▶ _Data provided_:
= Beginning of Section =

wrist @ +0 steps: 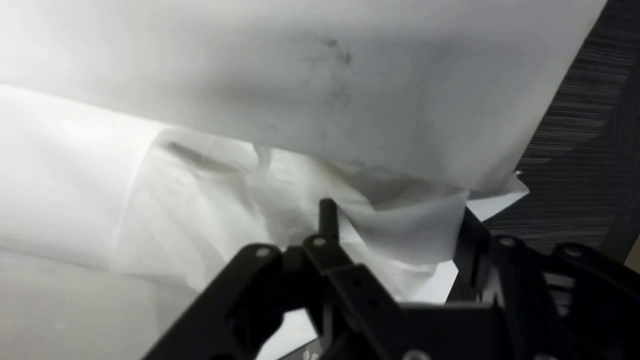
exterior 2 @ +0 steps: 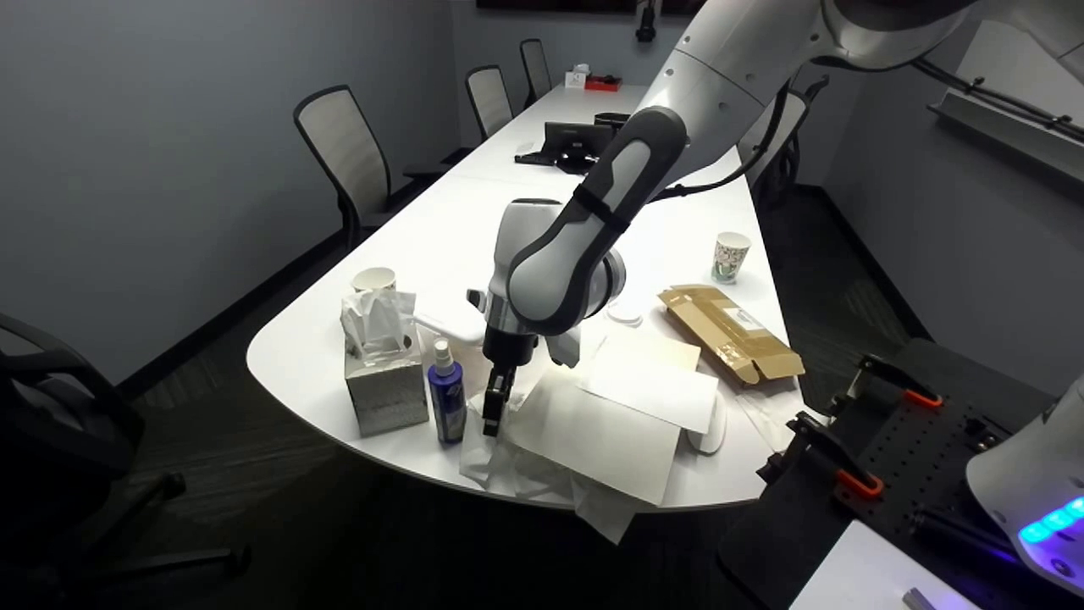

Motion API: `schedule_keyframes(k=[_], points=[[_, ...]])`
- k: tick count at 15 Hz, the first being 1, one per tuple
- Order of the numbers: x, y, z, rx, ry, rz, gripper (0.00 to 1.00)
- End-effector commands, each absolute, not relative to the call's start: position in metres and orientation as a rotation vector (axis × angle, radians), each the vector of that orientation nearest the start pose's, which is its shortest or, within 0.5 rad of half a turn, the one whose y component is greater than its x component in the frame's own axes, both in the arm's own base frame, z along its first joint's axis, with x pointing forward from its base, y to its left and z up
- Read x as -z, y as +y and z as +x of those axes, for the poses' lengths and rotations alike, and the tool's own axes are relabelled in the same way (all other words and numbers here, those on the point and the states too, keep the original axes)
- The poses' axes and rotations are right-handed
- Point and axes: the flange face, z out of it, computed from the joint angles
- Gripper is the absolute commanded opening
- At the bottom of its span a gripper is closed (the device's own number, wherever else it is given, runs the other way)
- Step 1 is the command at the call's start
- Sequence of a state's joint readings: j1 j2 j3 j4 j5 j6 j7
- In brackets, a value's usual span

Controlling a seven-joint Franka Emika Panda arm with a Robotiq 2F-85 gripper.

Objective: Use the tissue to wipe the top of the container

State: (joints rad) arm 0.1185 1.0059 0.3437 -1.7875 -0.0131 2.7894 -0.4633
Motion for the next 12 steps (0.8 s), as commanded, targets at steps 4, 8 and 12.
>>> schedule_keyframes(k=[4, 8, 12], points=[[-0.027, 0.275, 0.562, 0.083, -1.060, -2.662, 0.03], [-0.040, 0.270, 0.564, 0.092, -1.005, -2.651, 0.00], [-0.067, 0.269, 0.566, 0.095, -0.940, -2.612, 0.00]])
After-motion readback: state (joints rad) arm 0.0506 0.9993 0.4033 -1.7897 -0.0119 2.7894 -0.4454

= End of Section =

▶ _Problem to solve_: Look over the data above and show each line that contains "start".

▶ _Response to this exercise_:
- End-effector commands, each absolute, not relative to the call's start: position in metres and orientation as a rotation vector (axis × angle, radians), each the vector of that orientation nearest the start pose's, which is its shortest or, within 0.5 rad of half a turn, the one whose y component is greater than its x component in the frame's own axes, both in the arm's own base frame, z along its first joint's axis, with x pointing forward from its base, y to its left and z up
- Step 1 is the command at the call's start

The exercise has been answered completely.